Confusion over US-South Korea joint nuclear drills claims
US President Joe Biden has denied that the Pentagon is in talks with Seoul about joint nuclear exercises, raising a number of questions after his South Korean counterpart announced that such discussions were already underway.
Asked on Monday whether he is “discussing joint nuclear exercises with South Korea right now,” Biden simply said “No,” declining to elaborate further for reporters.

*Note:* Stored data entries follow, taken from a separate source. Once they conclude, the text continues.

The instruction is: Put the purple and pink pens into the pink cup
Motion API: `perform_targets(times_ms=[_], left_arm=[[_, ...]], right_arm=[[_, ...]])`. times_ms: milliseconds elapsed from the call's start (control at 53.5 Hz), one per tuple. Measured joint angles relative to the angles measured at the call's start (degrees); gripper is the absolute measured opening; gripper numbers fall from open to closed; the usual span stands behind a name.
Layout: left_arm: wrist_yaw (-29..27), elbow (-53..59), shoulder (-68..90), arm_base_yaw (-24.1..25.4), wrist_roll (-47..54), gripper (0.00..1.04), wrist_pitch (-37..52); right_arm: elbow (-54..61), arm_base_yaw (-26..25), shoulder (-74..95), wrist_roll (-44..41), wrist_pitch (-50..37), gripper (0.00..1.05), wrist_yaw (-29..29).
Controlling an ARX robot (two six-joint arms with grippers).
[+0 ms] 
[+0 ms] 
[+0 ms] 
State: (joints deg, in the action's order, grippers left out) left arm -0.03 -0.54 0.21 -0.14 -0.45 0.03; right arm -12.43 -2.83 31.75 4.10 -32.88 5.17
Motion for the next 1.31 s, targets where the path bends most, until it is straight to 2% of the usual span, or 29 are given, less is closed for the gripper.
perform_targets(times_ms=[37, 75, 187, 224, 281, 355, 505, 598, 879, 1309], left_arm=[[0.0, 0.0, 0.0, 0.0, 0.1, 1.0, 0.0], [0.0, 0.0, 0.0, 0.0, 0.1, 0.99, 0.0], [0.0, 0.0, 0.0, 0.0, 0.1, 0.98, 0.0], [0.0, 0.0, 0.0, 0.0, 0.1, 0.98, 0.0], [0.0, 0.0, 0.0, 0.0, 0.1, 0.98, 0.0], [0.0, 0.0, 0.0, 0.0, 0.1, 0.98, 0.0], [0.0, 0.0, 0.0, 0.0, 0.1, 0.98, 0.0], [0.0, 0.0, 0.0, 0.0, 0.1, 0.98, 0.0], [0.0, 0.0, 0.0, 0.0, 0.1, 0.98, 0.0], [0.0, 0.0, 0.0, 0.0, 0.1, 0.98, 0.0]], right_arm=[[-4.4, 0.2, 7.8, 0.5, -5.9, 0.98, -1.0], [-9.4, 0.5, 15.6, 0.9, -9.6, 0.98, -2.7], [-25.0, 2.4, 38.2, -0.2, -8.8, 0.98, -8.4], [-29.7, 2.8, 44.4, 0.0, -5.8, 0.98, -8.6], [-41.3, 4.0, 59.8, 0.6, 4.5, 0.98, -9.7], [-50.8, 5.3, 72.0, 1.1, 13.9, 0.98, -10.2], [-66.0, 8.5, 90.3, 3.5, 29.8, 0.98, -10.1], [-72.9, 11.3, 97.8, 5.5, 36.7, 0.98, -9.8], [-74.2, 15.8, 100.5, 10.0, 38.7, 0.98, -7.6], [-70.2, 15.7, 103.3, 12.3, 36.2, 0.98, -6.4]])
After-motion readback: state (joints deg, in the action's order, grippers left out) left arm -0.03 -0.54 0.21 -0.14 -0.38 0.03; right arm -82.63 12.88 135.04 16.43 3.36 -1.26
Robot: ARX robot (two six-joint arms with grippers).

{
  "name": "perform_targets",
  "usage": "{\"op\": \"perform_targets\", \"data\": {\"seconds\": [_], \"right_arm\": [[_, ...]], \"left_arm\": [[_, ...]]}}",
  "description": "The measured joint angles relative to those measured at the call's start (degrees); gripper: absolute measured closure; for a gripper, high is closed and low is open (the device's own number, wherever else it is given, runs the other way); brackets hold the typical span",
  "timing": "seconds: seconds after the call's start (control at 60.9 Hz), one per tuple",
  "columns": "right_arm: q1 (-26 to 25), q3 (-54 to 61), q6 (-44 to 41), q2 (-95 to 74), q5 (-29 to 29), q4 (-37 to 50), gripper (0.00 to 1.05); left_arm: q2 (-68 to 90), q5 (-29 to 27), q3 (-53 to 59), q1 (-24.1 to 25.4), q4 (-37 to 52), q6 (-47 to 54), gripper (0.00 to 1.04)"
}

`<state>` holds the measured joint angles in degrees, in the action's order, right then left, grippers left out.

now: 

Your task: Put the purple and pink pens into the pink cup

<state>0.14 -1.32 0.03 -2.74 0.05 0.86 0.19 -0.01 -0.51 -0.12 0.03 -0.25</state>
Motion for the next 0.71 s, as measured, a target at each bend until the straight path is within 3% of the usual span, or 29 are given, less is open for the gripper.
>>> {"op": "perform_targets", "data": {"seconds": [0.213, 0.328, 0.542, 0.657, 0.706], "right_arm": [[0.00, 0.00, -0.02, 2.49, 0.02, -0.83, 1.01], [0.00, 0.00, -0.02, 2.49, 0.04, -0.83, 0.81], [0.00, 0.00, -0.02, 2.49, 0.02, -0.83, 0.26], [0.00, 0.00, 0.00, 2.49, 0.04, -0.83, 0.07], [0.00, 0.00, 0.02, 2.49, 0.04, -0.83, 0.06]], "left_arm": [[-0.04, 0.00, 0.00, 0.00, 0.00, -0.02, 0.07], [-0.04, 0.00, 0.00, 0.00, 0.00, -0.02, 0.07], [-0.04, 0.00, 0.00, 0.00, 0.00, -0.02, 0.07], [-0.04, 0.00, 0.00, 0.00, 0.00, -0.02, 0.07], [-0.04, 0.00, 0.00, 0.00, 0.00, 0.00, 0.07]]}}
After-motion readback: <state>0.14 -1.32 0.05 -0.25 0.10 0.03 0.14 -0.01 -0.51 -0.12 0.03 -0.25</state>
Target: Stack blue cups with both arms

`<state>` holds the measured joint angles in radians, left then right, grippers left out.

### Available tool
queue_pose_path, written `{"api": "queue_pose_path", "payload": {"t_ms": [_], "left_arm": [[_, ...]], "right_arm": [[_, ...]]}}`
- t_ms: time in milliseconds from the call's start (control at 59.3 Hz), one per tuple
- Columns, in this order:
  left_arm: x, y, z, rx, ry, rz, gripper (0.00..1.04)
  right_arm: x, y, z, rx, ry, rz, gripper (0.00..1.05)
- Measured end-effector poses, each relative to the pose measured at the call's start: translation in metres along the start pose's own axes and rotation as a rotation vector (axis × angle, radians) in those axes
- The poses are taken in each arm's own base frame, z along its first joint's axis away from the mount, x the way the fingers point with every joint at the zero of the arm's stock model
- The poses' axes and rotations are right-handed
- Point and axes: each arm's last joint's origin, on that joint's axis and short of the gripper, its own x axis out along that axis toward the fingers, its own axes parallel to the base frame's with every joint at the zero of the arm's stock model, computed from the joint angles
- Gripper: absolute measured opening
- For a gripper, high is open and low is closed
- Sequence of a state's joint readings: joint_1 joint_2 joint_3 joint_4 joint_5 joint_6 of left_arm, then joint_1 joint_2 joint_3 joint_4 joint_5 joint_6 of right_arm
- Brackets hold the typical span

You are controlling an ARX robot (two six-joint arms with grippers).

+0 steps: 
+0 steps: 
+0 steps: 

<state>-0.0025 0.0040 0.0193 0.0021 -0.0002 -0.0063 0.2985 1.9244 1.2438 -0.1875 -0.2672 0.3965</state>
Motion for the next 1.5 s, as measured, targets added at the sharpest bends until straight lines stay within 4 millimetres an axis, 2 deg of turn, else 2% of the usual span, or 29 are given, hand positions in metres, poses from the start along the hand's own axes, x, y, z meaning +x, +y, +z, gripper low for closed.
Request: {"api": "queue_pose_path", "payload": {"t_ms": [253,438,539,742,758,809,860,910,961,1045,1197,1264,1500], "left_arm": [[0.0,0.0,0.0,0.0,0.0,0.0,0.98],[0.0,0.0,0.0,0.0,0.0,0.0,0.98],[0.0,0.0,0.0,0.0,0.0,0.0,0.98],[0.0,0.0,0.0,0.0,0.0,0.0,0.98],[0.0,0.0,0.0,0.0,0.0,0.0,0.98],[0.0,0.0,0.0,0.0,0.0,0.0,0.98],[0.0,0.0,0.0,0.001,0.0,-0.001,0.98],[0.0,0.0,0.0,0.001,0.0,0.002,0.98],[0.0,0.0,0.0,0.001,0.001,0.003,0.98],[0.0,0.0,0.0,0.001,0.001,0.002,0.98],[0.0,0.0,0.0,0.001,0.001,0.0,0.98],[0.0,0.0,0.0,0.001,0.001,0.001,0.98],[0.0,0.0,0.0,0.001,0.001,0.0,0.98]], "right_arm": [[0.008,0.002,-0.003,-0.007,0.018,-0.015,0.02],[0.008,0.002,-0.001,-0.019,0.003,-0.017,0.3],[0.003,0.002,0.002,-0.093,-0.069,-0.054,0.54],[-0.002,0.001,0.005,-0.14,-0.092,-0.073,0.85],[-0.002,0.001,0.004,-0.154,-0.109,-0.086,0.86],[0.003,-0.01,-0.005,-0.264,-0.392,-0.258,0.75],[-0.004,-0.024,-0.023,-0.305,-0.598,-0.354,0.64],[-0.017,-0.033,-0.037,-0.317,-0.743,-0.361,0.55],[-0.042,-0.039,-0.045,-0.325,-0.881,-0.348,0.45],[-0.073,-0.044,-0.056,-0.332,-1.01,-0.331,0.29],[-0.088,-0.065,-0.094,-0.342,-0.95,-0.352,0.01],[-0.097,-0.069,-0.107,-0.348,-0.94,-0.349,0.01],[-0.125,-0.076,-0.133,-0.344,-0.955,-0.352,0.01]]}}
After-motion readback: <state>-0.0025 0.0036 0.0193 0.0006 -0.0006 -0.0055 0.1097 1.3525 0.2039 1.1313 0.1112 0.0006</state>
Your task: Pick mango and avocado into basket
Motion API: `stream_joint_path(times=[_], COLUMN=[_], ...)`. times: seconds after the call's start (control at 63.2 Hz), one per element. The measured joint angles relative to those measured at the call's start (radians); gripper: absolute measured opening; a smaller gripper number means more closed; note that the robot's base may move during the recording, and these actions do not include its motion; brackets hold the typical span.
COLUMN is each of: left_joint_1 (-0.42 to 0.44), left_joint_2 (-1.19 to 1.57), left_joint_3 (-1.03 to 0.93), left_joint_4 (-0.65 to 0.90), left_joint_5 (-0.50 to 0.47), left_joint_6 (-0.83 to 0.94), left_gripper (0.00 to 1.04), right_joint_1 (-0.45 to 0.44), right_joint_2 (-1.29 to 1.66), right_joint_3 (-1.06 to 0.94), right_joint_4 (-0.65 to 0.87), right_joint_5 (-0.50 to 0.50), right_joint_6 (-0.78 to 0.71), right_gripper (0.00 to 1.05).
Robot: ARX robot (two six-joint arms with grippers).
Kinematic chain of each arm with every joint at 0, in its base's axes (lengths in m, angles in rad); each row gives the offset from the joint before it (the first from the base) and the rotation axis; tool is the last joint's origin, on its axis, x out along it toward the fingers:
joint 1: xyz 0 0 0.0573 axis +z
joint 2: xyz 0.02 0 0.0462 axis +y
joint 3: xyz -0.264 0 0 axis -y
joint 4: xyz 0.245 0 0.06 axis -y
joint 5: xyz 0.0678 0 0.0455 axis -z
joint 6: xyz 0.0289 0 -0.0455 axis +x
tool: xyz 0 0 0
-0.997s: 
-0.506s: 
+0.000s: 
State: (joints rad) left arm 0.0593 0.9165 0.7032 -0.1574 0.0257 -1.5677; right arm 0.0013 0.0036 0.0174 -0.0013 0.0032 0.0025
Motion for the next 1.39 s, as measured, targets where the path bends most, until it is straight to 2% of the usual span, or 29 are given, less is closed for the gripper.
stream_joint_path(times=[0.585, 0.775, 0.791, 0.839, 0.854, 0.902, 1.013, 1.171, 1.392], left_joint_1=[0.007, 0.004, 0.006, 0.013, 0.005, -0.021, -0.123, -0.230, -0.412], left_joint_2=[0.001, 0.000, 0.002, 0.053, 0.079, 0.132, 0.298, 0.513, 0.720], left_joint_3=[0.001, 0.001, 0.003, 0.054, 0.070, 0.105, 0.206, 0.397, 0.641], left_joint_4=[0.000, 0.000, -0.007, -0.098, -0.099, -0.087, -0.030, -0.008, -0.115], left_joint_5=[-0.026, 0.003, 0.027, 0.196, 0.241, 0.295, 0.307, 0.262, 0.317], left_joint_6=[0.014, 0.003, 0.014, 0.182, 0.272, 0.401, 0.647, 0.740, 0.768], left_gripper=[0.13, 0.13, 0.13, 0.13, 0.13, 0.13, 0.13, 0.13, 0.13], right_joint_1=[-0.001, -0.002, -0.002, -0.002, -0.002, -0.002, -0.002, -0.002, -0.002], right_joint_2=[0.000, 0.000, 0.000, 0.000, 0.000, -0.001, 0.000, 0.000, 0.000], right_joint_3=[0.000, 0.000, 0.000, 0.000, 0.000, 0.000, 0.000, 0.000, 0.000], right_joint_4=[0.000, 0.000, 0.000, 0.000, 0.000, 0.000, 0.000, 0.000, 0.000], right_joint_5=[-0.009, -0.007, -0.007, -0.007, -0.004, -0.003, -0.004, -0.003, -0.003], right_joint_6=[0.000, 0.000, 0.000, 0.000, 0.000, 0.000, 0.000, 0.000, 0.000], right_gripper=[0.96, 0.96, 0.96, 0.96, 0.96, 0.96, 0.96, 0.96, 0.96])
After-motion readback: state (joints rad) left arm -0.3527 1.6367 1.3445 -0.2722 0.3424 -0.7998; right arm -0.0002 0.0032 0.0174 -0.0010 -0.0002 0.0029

The White House National Security Council later refused to comment when approached by Bloomberg.
Despite Biden’s curt denial, South Korean President Yoon Suk-yeol recently told a local newspaper that the two countries are “discussing ways to operate the US nuclear forces under the concept of 'Joint Planning-Joint Exercise' in order to respond to North Korea's nuclear weapons and missiles,” immediately stoking speculation about two-way nuclear drills.
In the same interview, Yoon also criticized the long standing “extended deterrence” policy between Seoul and Washington which places South Korea under the protection of the US “nuclear umbrella,” arguing it is no longer enough to reassure citizens, given military advances by the DPRK. He said that “while the nuclear weapons belong to the US, intel sharing, planning and training should be done jointly,” adding that American officials have been “quite positive” about the idea.
However, while Yoon appeared to refer to joint military drills involving nuclear forces and spoke at length about deterrence, South Korean government spokesperson Kim Eun-hye later clarified that the president was not talking about “nuclear war exercises,” saying this explained Biden’s comment earlier on Monday.
“Today’s remarks by US President Joe Biden were cut short by a Reuters reporter and asked ‘whether we are [discussing] nuclear war exercises,’ so of course we have no choice but to answer ‘No,’” Kim said.
Instead, the spokesperson said US and South Korean officials are “discussing ways to share information on the operation of US-owned nuclear power assets, joint planning and joint action plans to respond to North Korea's nuclear weapons.” She did not explain what that would entail, however, leaving it unclear how the two sides might alter their current posture.
Yoon’s remarks come in the wake of a contentious year on the Korean Peninsula, which saw a record number of weapons tests by Pyongyang and a flurry of joint live-fire military drills by Seoul and its allies, namely Japan and the United States. South Korean officials have recently stressed the need to strengthen the country’s air defenses and surveillance capabilities after several North Korean drones penetrated its airspace in late December, further heightening tensions into the new year.